• [THE PROBLEM]: Could you set down exactly the lines in the records below between the line holding "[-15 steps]" and the line holding "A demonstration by", inclusive?

• [MATERIALS PROVIDED]:
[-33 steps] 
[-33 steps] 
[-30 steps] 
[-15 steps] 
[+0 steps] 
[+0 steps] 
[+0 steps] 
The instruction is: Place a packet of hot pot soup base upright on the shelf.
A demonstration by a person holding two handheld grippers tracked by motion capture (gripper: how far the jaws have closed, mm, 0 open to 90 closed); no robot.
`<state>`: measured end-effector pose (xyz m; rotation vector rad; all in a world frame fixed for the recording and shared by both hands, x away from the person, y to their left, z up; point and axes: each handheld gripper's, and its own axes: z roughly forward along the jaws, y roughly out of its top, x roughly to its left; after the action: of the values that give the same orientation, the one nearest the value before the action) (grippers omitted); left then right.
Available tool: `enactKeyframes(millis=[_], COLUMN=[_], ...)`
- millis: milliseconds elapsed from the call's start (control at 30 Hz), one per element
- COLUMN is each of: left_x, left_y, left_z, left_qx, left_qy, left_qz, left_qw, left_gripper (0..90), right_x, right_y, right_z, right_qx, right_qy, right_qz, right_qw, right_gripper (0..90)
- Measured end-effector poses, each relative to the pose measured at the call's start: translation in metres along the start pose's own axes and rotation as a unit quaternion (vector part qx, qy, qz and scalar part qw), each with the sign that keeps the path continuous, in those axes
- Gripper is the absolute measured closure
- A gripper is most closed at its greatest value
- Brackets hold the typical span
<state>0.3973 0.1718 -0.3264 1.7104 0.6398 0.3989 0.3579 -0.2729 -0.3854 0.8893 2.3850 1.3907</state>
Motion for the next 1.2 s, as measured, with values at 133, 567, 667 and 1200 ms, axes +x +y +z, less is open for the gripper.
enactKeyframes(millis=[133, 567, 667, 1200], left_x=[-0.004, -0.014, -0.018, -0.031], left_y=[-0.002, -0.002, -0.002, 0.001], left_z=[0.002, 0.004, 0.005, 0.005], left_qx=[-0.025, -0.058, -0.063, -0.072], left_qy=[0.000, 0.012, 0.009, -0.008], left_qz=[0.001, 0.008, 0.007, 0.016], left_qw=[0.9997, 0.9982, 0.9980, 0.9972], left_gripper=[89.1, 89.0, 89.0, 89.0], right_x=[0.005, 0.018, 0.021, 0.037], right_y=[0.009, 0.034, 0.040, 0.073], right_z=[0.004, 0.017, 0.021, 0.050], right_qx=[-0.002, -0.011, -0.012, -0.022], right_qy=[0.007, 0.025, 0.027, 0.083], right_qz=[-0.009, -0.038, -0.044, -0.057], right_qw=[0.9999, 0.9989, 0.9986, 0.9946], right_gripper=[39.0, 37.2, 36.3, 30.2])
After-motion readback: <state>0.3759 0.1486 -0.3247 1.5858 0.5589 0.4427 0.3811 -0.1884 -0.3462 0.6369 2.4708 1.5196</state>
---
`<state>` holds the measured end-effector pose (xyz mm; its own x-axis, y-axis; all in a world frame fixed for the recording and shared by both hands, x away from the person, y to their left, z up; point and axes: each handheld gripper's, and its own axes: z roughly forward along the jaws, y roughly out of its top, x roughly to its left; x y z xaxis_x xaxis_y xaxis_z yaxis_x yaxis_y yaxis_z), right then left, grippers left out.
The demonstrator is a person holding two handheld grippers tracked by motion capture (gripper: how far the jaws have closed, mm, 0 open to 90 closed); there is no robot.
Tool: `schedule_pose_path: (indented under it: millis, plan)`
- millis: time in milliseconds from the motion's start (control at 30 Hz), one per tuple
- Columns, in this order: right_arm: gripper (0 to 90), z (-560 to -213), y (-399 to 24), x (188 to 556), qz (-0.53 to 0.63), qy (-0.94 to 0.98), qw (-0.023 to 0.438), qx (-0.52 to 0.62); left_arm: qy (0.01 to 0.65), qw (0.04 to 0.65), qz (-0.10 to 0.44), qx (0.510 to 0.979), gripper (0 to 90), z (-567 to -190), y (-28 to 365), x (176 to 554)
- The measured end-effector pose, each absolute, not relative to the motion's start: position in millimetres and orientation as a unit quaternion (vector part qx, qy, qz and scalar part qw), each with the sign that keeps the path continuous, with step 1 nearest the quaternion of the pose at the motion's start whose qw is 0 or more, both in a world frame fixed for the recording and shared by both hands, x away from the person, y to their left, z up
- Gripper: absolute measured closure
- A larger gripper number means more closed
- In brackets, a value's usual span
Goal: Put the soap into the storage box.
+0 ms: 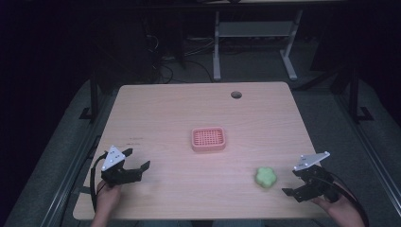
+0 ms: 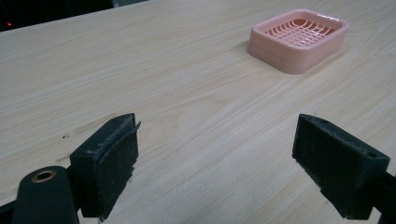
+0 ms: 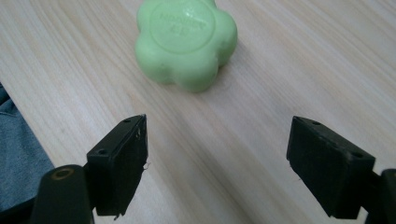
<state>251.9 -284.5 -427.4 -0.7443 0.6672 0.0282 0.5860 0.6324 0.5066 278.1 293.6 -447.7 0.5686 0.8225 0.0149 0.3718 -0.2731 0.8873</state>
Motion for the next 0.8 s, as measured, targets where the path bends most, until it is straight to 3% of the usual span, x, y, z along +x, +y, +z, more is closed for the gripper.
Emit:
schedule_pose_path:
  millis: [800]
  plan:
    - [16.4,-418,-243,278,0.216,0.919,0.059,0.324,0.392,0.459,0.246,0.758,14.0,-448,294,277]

• [ANSWER TO THIS EXERCISE]:
[-15 steps] 
[+0 steps] 
[+0 steps] 
[+0 steps] 
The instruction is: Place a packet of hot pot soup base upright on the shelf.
A demonstration by a person holding two handheld grippers tracked by motion capture (gripper: how far the jaws have closed, mm, 0 open to 90 closed); no robot.

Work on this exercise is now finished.